→ To do
Give back the full listing exactly as written.

[[ Data segment, beginning ]]

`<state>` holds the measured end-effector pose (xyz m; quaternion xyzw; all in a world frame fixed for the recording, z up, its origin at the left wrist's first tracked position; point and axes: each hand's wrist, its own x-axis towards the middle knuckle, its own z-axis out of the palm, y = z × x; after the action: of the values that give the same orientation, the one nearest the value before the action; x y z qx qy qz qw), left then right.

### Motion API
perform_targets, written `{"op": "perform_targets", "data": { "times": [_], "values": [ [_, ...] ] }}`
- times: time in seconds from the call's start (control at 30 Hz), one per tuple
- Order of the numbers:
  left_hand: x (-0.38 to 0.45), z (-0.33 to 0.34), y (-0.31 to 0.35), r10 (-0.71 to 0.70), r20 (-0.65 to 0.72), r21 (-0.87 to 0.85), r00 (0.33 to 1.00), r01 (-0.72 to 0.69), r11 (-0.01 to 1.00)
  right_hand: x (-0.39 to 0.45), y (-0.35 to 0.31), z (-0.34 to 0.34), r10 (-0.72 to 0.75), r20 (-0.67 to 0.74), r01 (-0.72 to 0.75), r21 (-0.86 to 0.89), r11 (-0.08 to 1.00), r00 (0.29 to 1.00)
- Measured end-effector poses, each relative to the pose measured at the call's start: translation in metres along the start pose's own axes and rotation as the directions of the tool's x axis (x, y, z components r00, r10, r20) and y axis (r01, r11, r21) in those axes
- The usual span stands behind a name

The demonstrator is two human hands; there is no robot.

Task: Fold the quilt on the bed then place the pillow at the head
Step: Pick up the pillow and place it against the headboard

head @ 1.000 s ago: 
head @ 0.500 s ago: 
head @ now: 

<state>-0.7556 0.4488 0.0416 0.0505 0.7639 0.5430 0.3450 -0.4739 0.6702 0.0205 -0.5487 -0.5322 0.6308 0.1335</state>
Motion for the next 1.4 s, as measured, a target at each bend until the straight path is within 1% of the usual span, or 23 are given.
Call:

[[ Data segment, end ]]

→ Exercise output
`<state>` holds the measured end-effector pose (xyz m; quaternion xyzw; all in a world frame fixed for the recording, z up, its origin at the left wrist's first tracked position; point and axes: each hand's wrist, its own x-axis towards the middle knuckle, its own z-axis out of the palm, y = z × x; after the action: of the values that give the same orientation, the one nearest the value before the action; x y z qx qy qz qw), left then right.

### Motion API
perform_targets, written `{"op": "perform_targets", "data": { "times": [_], "values": [ [_, ...] ] }}`
- times: time in seconds from the call's start (control at 30 Hz), one per tuple
- Order of the numbers:
  left_hand: x (-0.38 to 0.45), z (-0.33 to 0.34), y (-0.31 to 0.35), r10 (-0.71 to 0.70), r20 (-0.65 to 0.72), r21 (-0.87 to 0.85), r00 (0.33 to 1.00), r01 (-0.72 to 0.69), r11 (-0.01 to 1.00)
  right_hand: x (-0.39 to 0.45), y (-0.35 to 0.31), z (-0.34 to 0.34), r10 (-0.72 to 0.75), r20 (-0.67 to 0.74), r01 (-0.72 to 0.75), r21 (-0.86 to 0.89), r11 (-0.08 to 1.00), r00 (0.29 to 1.00)
- Measured end-effector poses, each relative to the pose measured at the call's start: translation in metres along the start pose's own axes and rotation as the directions of the tool's x axis (x, y, z components r00, r10, r20) and y axis (r01, r11, r21) in those axes
- The usual span stands behind a name

The demonstrator is two human hands; there is no robot.

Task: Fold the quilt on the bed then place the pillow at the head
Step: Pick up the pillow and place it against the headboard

head @ 1.000 s ago: 
head @ 0.500 s ago: 
head @ now: 

<state>-0.7556 0.4488 0.0416 0.0505 0.7639 0.5430 0.3450 -0.4739 0.6702 0.0205 -0.5487 -0.5322 0.6308 0.1335</state>
Motion for the next 1.4 s, as measured, a target at each bend until the straight path is within 1% of the usual span, or 23 are given.
Call:

Nothing remains to be done, and the exercise is complete.